Convince neighbours you’re shrinking by walking past their window with progressively larger jars of hellmann’s mayonnaise.
“You drive me to drink!”
-I shout at my taxi driver.
I trimmed all the bushes in the front yard to make my house look bigger.
a thing that’s important in friendship is seeing something weird, taking a picture of it, then sending it to them and saying “that’s you”
you’re supposed to save up 3 months salary to buy an airport sandwich
i love making the whole conversation so awkward that the most anyone can say after is “so yeah…”
I thought the brakes on my car were squealing but it was just a Mariah Carey song on the radio.
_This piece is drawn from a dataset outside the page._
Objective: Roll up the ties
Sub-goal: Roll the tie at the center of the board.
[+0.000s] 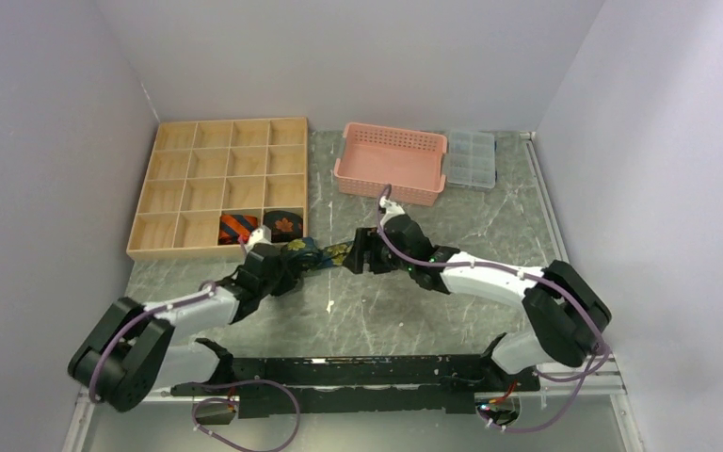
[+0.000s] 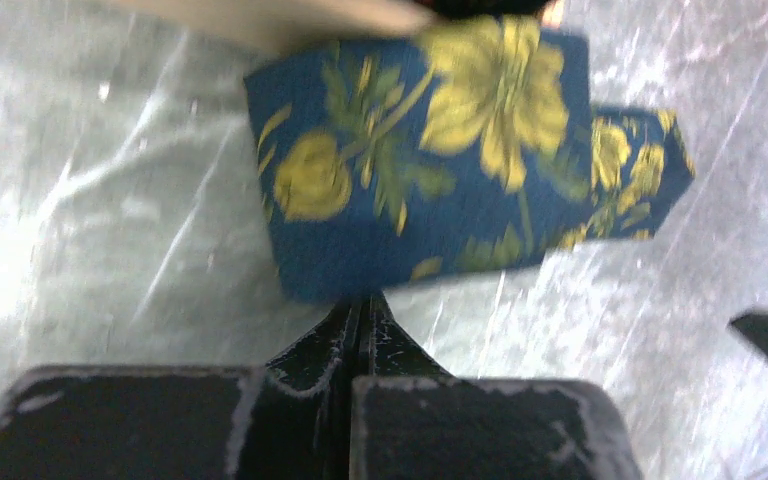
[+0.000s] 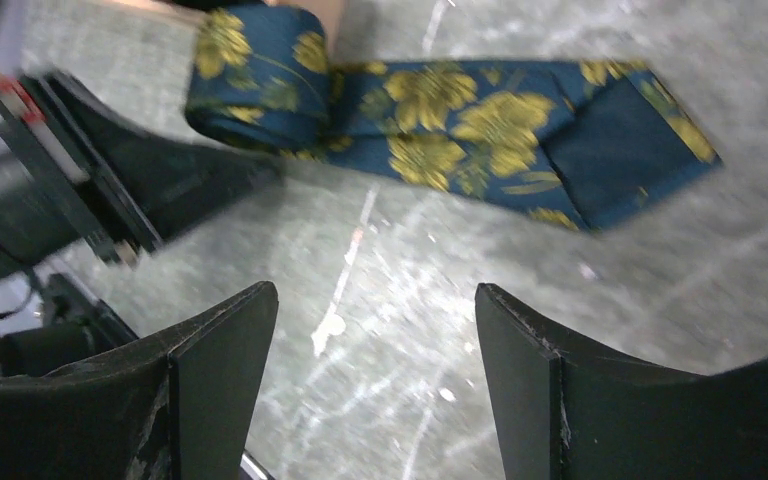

I imagine dinner would almost be cooked by now if I’d remembered to put it in the oven
– a memoir
I’m not smiling because I like you, I’m smiling because I’m imagining a piano landing on your head.
I like how the Tooth Fairy got the job, and then subbed it out to everyone’s parents. That’s called “business savvy.”
ME RETWEETING: l must cultivate only the most hilarious and inspiring jokes for my followers in these challenging times.
ME TWEETING: A chupacabra that played basketball would be a hoopacabra.
My 3YO refuses to put on her socks because she thinks the triceratops on them will bite her, which is really dumb because it’s not a meat-eater.
“That’s what” – She
Will not visit my brother because he has an air mattress and I refuse to sleep without my Chinese throwing stars
Ok I’ve been on tinder, bumble and hinge. Any dating apps for single people?
My kids may not be the most polite or well behaved, but they’re also not the most helpful
I swear people love me but my Uber score says differently.
Killer: come out come out wherever you are
Me: *hiding*
Killer: omg what a cute puppy!
Me: *jumps out* i wanna see the pup…oh man
The Sound of Music taught me if you don’t like your country’s regime, you & your family can safely escape through various musical numbers.